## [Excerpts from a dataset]
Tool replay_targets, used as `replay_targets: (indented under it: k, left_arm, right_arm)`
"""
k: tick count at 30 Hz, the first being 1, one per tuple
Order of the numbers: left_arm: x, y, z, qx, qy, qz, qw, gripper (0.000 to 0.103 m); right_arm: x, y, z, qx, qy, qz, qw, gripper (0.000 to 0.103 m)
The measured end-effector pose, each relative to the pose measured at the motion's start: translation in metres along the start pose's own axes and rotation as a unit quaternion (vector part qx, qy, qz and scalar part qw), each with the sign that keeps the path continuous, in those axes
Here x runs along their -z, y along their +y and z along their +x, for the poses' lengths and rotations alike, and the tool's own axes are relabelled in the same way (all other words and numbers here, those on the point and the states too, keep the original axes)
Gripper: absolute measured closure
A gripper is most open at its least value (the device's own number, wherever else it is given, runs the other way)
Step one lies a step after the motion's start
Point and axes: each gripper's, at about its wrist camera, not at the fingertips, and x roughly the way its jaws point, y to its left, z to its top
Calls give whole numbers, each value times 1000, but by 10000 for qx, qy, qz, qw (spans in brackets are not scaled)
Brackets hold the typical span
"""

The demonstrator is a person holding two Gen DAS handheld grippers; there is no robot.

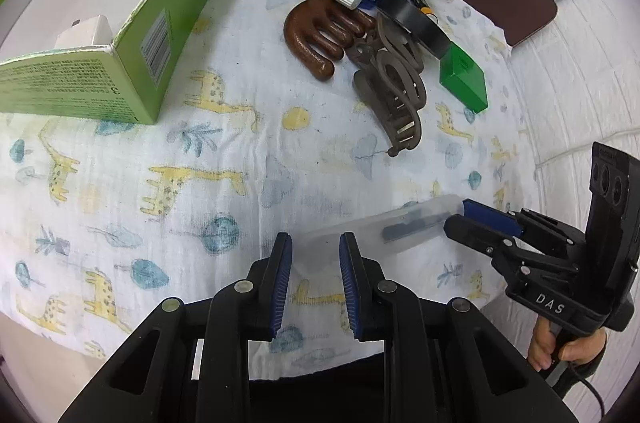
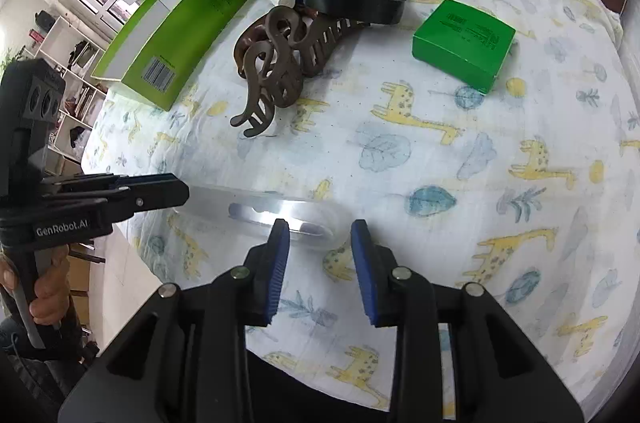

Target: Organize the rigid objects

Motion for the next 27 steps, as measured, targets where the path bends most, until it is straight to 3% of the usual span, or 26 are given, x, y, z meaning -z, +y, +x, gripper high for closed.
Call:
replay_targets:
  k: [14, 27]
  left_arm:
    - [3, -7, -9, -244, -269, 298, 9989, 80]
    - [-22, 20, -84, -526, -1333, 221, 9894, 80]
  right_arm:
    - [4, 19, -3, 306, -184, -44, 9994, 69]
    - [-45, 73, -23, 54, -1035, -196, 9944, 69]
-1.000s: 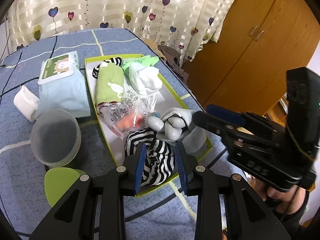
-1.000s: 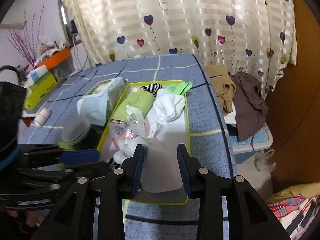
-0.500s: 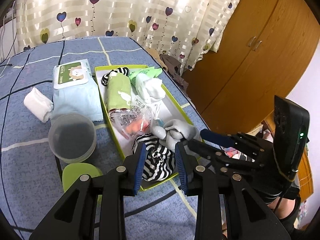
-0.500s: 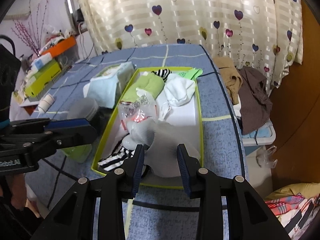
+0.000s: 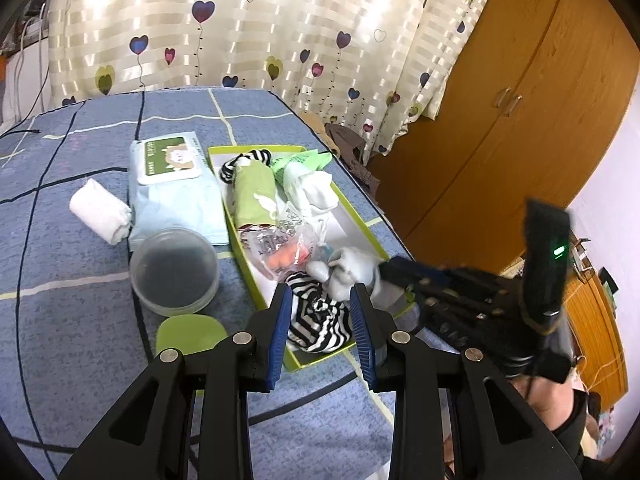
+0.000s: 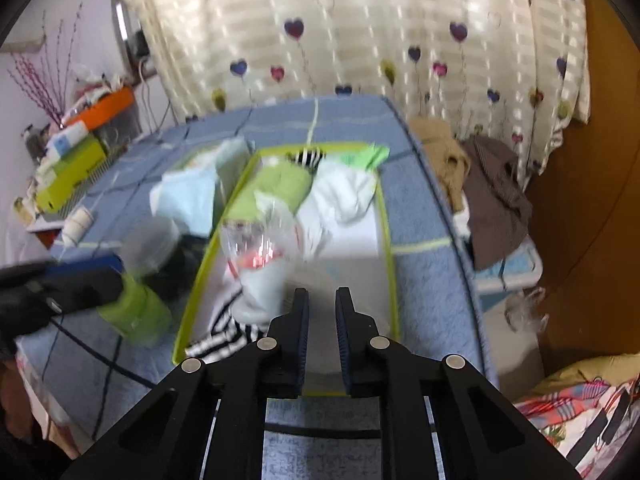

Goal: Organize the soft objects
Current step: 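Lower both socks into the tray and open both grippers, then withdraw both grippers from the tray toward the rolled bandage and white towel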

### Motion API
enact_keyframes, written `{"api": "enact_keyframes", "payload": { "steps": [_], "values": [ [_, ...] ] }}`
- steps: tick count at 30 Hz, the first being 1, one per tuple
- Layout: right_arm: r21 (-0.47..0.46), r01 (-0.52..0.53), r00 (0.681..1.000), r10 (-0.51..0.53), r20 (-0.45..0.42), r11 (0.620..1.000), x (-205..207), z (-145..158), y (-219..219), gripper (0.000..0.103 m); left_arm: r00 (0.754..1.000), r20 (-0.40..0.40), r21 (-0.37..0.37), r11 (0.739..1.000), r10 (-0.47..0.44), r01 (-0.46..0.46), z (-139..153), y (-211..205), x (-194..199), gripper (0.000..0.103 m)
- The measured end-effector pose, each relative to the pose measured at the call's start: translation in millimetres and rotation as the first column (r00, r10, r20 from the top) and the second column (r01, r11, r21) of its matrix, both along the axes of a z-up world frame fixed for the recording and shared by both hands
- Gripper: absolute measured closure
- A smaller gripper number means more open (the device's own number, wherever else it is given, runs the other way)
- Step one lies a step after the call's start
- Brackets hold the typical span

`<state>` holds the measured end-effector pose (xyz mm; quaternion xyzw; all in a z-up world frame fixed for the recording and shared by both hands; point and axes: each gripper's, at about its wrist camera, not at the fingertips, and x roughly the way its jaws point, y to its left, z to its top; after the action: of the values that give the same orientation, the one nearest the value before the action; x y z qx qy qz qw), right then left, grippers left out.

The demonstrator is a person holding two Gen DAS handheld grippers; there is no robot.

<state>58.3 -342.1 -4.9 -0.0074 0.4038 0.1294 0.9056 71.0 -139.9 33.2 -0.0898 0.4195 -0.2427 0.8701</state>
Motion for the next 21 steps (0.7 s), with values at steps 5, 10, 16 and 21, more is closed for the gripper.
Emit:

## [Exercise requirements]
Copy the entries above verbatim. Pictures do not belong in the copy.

## [Task result]
Tool replay_targets, used as `replay_targets: (indented under it: k, left_arm, right_arm)`
"""
k: tick count at 30 Hz, the first being 1, one per tuple
Order of the numbers: left_arm: x, y, z, qx, qy, qz, qw, gripper (0.000 to 0.103 m); right_arm: x, y, z, qx, qy, qz, qw, gripper (0.000 to 0.103 m)
The measured end-effector pose, each relative to the pose measured at the motion's start: translation in metres along the start pose's own axes and rotation as a unit quaternion (vector part qx, qy, qz and scalar part qw), each with the sign that keeps the path continuous, in those axes
Here x runs along their -z, y along their +y and z along their +x, for the poses' lengths and rotations alike, and the tool's own axes are relabelled in the same way (all other words and numbers here, those on the point and the states too, keep the original axes)
Gripper: absolute measured closure
A gripper is most open at its least value (the device's own number, wherever else it is given, runs the other way)
Step one lies a step after the motion's start
Point and axes: each gripper's, at about its wrist camera, not at the fingertips, and x roughly the way its jaws point, y to its left, z to its top
Calls give whole numbers, each value times 1000, but by 10000 for qx, qy, qz, qw (spans in brackets are not scaled)
Brackets hold the typical span
"""

The demonstrator is a person holding two Gen DAS handheld grippers; there is no robot.


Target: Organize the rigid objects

Motion for the next 27 steps, as measured, targets where the path bends most, until it is straight to 3% of the usual span, or 26 are given, x, y, z meaning -z, +y, +x, gripper high for closed.
Call:
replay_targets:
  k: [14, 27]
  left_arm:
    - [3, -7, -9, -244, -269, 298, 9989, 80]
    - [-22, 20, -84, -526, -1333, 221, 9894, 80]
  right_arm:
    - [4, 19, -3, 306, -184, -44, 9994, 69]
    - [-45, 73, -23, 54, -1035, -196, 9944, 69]
-1.000s: 
-1.000s: 
-0.500s: 
-0.500s: 
+0.000s: 
+0.000s: 

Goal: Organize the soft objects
Current step: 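Lower both socks into the tray and open both grippers, then withdraw both grippers from the tray toward the rolled bandage and white towel
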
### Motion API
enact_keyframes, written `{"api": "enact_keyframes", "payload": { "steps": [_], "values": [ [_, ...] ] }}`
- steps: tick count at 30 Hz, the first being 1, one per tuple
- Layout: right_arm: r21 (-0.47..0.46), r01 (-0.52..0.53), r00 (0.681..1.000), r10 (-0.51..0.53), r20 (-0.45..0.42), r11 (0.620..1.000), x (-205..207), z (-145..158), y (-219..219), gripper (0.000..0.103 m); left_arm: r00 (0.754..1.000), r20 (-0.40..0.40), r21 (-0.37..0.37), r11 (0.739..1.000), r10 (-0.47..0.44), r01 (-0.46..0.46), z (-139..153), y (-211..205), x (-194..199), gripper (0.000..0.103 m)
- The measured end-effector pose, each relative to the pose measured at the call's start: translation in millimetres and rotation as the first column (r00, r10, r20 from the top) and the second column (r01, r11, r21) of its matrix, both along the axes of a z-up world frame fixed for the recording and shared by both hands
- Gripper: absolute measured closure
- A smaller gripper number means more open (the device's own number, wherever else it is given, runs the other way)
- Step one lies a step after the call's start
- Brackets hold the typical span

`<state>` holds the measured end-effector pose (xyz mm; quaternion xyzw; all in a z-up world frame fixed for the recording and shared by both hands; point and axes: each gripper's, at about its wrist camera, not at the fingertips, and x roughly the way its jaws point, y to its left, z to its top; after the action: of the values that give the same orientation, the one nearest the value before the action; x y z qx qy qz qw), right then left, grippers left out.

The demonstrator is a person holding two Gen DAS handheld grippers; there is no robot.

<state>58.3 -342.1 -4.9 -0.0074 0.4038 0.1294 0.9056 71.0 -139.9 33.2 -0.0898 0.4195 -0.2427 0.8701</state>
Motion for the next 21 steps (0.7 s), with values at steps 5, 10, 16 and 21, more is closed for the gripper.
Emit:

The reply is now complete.